Since Vera was not in the business of judgment calls about the historical status of corpses, she had to leave such decisions to Dr. Radic-and this body was the one discovery the historian most valued. Radic's so-called Duchess was particularly well preserved, thanks to the tight stone casing around her flesh and the arsenic paste in her coffin.

Still, no one but an archaeologist would have thought to boast about her. The «Duchess» was a deeply repulsive, even stomach-turning bundle of wet, leathery rags.

The corpse was hard to look at, but the stone coffin had always compelled Vera's interest. Somebody-some hardworking zealot from a thousand years ago-had devoted a lot of time and effort to making sure that this woman stayed well buried.

This Dark Age stonemason had taken amazing care with his hand tools. Somehow, across the gulf and abysm of time, Vera sensed a fellow spirit there.

A proper "sarcophagus," a genuine imperial Roman tomb, should have been carved from fine Italian marble. The local mason didn't have any marble, because he was from a lonely, Dark Age Balkan island. So he'd had to fake it. He'd made a stone coffin from the crumbly local white dolomite.

A proper Roman coffin required an elegant carved frieze of Roman heroes and demigods. This Dark Age mason didn't know much about proper Roman tastes. So his coffin had a lumpy, ill-proportioned tumble of what seemed to be horses, or maybe large pigs.

The outside of the faked sarcophagus looked decent, or at least publicly presentable, but the inside of it-that dark stone niche where they'd dumped the corpse in her sticky paste of arsenic-that was rough work. That was faked and hurried. That was the work of fear.

The Duchess had been hastily buried right in her dayclothes: sixteen-hundred-year-old rags that had once been linen and silk. They'd drenched her in poisonous paste and then banged down her big stone lid.

Her shriveled leather ears featured two big golden earrings: bull's heads. Her bony shoulder had a big bronze fibula safety pin that might have served her as a stiletto.

The Duchess had also been buried with three fine bronze hand mirrors. It was unclear why this dead lady in her poisoned black stone niche had needed so many mirrors. The sacred mirrors might have been the last syncretic gasp of some ecoglobal Greco-Egypto-Roman-Balkan cult of Isis. Dr. Radic never lacked for theories.

"May I?" asked Montalban. He caressed the cold stone coffin with one fingertip. "Remarkable handiwork!"

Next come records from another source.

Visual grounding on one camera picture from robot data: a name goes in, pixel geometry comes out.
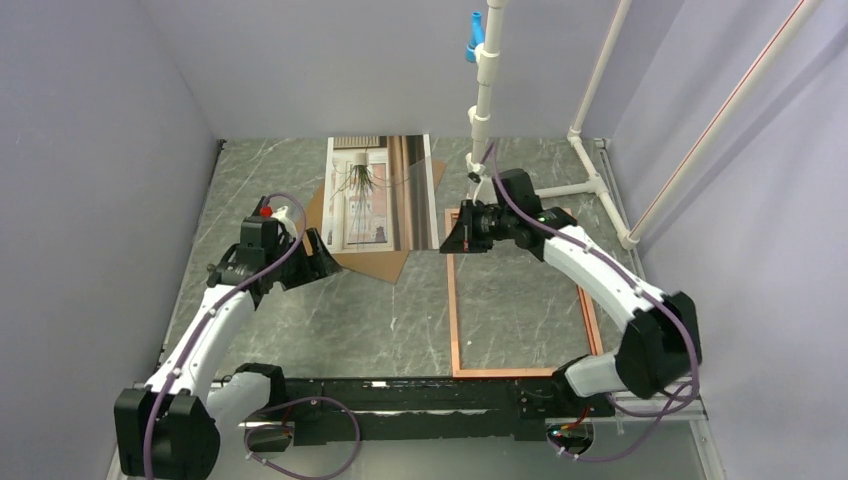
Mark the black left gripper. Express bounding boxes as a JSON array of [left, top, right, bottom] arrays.
[[266, 228, 341, 291]]

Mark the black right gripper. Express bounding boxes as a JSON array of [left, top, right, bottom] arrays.
[[441, 199, 517, 253]]

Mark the printed photo sheet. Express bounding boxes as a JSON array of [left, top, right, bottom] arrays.
[[320, 134, 443, 253]]

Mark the red picture frame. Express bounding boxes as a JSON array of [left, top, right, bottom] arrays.
[[446, 242, 620, 379]]

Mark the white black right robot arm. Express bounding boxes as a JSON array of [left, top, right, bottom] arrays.
[[439, 169, 702, 415]]

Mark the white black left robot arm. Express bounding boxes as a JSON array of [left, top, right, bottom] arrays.
[[114, 215, 341, 479]]

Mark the white PVC pipe stand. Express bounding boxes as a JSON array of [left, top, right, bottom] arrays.
[[460, 1, 632, 245]]

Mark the blue pipe fitting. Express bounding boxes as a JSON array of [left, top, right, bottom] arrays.
[[465, 11, 485, 64]]

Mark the white pole with red stripe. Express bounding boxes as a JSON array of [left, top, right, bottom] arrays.
[[620, 0, 821, 250]]

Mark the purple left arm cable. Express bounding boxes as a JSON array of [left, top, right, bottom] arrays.
[[142, 192, 362, 480]]

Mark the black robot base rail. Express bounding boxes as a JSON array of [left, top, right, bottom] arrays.
[[243, 376, 615, 446]]

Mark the aluminium extrusion frame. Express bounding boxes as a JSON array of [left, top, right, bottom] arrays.
[[105, 142, 727, 480]]

"It is derivative," sniffed Dr. Radic. "The local distortion of a decaying imperial influence."

"Yes, that's exactly what I like best about it!"

From his tone, Vera knew that this was not what he liked best about it. He was Dispensation, so what he liked best was that someone had taken a horrible mess and boxed it up with an appearance of propriety. So he was lying. Vera could not restrain herself. "Why are you so happy about this?"

Montalban aimed a cordial nod at their host. "European Synchronic philosophy is so highly advanced! I have to admit that, as a mere Angeleno boy, sometimes Synchronic theory is a bit beyond me."

"Oh, no no no, our American friend is too modest!" said Radic, beaming at the compliment. "We Europeans are too often lost in our theoretical practices! We look to California for pragmatic technical developments."

Montalban removed his fancy spex and framed them against the faint light overhead. He removed an imaginary fleck of dust with a writhing square of yellow fabric. "Her body flora," he remarked.

"Yes?" said Radic.

"Are her body flora still viable? Do you think they might grow?"

"There's no further decay within this specimen," said Radic.